It’s not about who held the gun and why he used it the way he did.
It’s about a country where there are by some counts more guns than there are people, about the heartbreaking frequency with which they take one, two, 27, 49 lives in less time than it takes to tap out a text asking what to bring home for dinner. It’s about military-style weapons in the hands of anyone with an easy-to-get permit and about more than half of the 41,000 suicides in this country each year.
Whether you cleave to an uncompromised view of the Second Amendment or see room in its Enlightenment-era punctuation for a more nuanced reading, the latest massacre, in Orlando, Fla., has got to give you pause.
So what to do?
It’s not feasible – perhaps not even desirable – to ban guns, and despite some rhetoric to that effect, there’s really not a serious movement to do that. There might be a strong case for a ban on assault-style weapons such as the ones used in Orlando and Sandy Hook, but political reality makes that seem unlikely as well.
A step in the right direction, one that keeps guns in the hands of responsible owners while adding a greater layer of accountability to the right to bear arms, is to require all owners of firearms to have special insurance policies.
Make it a requirement that before purchasing a firearm, the prospective owner must have proof of insurance.
There is already precedent for the state to require insurance for the exercise of certain privileges; we all must have auto insurance, for instance. Motor vehicles are not created to inflict harm, but damage to people and property is a consequence of their use. And we have gotten along just fine with some restrictions on rights enumerated in the Constitution: Felons can’t vote, the age of majority is arbitrary and has been shifted. Free speech is also guaranteed, and yet we have decided as a society that we can accept some limits on the First Amendment for the greater good.
And, of course, the Constitution makes no provision for licensing guns, but we do it.
Let’s make an economic case: The Centers for Disease Control and Prevention reported that in 2000, the most recent period for which data are available, total medical costs from gunshot injuries were $822 million, with total productivity losses topping $16.6 billion. The number of gun-related homicides has remained essentially flat since then.

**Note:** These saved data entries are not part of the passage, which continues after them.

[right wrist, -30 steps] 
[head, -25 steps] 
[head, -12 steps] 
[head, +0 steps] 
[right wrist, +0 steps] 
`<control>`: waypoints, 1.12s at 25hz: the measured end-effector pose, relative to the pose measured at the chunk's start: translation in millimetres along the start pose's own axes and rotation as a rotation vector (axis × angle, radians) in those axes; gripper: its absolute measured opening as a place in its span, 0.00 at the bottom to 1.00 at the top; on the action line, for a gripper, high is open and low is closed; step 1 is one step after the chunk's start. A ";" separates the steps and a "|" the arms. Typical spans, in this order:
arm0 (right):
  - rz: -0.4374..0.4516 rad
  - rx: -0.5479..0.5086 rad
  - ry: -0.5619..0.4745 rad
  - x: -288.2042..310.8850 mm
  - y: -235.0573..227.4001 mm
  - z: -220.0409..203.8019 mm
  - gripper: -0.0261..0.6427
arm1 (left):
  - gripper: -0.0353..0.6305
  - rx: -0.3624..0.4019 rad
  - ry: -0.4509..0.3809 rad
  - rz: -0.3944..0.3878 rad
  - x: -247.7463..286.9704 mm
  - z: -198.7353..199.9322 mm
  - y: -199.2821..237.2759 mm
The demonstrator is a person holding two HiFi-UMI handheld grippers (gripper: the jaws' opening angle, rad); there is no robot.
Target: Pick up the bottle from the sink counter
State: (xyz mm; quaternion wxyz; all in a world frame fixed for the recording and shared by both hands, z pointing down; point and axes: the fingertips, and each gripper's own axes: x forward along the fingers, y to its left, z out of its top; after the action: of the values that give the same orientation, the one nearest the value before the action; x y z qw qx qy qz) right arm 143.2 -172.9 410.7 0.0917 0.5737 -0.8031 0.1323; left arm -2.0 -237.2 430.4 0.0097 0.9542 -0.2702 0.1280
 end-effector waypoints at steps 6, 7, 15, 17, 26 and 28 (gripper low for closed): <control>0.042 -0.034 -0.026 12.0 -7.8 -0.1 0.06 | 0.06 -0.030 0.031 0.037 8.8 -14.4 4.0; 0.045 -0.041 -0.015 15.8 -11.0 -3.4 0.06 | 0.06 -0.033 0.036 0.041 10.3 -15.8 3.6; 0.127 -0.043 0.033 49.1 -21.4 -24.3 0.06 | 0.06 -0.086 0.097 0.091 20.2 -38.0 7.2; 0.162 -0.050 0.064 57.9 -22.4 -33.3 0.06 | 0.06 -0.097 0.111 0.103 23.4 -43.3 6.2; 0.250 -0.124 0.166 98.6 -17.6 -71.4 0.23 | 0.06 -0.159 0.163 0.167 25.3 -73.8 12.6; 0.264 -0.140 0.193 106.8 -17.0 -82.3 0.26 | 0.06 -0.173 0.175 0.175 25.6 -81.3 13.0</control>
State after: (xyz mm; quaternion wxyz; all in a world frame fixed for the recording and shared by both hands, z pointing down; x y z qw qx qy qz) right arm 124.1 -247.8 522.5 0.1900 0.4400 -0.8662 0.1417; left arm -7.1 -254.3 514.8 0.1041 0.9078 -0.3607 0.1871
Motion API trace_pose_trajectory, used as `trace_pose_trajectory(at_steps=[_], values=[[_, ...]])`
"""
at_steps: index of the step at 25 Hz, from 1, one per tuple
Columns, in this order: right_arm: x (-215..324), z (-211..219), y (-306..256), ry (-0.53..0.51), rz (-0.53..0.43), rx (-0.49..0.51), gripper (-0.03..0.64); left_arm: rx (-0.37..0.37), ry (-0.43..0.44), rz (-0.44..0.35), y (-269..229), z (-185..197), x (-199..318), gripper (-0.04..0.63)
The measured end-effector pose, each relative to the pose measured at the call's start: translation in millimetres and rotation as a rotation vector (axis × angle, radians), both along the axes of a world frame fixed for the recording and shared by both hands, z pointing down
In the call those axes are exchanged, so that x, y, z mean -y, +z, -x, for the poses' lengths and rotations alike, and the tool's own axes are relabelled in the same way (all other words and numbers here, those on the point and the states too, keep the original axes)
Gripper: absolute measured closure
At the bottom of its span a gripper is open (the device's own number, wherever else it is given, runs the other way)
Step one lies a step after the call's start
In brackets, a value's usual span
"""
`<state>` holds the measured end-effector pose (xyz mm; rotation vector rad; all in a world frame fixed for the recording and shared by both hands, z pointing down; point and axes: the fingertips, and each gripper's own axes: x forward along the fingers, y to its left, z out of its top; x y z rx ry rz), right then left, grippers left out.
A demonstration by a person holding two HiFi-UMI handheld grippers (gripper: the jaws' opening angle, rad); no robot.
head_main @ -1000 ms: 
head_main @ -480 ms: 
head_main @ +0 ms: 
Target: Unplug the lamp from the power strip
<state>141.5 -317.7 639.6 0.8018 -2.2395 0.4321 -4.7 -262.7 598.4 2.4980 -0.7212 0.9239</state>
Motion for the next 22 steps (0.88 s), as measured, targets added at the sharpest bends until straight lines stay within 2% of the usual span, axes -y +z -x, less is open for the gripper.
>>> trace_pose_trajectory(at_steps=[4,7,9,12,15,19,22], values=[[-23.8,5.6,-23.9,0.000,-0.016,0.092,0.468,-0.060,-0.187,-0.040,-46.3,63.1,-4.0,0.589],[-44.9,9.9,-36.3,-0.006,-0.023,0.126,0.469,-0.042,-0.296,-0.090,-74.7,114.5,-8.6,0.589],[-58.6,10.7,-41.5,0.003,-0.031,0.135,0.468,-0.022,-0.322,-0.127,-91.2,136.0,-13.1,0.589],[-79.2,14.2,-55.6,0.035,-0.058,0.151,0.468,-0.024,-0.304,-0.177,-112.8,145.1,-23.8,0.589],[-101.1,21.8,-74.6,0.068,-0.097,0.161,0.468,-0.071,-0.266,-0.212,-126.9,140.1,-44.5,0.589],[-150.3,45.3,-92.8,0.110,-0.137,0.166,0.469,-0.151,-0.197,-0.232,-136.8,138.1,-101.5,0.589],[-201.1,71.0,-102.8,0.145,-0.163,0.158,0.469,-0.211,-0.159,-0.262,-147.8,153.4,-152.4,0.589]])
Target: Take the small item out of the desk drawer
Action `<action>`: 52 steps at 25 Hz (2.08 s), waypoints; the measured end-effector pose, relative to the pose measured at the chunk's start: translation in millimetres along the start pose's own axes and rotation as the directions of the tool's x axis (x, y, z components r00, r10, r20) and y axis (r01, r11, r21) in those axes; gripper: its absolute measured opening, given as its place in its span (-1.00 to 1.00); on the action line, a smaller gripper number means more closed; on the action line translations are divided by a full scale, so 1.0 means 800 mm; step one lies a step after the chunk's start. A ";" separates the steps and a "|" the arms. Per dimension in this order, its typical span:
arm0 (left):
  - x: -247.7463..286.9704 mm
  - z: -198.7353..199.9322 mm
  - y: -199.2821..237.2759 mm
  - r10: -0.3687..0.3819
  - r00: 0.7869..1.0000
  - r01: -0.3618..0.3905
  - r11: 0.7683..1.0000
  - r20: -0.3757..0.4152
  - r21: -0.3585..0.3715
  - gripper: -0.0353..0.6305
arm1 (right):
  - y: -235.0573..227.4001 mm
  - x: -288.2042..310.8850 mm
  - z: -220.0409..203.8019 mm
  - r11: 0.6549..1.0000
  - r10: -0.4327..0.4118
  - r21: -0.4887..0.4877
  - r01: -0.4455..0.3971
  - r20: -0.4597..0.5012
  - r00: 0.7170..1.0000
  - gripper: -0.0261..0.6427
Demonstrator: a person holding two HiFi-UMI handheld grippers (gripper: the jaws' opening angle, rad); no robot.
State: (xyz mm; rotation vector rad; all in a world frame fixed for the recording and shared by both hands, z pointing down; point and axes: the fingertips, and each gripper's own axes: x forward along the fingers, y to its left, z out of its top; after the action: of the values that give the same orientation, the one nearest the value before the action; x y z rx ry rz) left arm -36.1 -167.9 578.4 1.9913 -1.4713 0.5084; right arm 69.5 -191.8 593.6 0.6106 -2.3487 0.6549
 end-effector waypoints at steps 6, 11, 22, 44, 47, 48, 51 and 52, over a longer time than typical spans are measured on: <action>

Gun buyers should be required to carry liability insurance. Those premiums should be adjusted based on the type of weapon they wish to acquire, renewable annually, and adjusted based on actuarial tables (if the effort contributes in a small way to a decline in gun-related injuries, over time rates would have to go down) and changes in the variables that figure into the initial premium calculations. If we can figure out an algorithm that accounts for behavioral probabilities when applying for medical and auto insurance, it ought to be an easy task to do the same for firearms.
Consider the questions that might be asked as part of the vetting process to acquire firearm insurance:
Will the weapon(s) be kept in your home? Do you have a gun safe? Have you ever had a gun stolen? Do you live with children under the age of 18? Does anyone under the age of 25 live in your house? How many guns do you own? Are you licensed to carry a concealed weapon? Are you buying a handgun, a shotgun, an AR-15?
The state has a long history of requiring insurance for those it licenses, from drivers to plumbers to medical doctors. To not carry insurance often carries sanctions. And to the objection that an insurance plan might open responsible gun owners to intrusive checks by the authorities, remember, police are not empowered to conduct random checks for auto insurance. The question of insurance only arises when there is a triggering event.
The nation – again – needs to have a conversation about how we deal with our bloody history of gun violence and the toll it takes on us. Requiring liability insurance for those who own deadly weapons seems a fitting topic to engage as part of that discussion.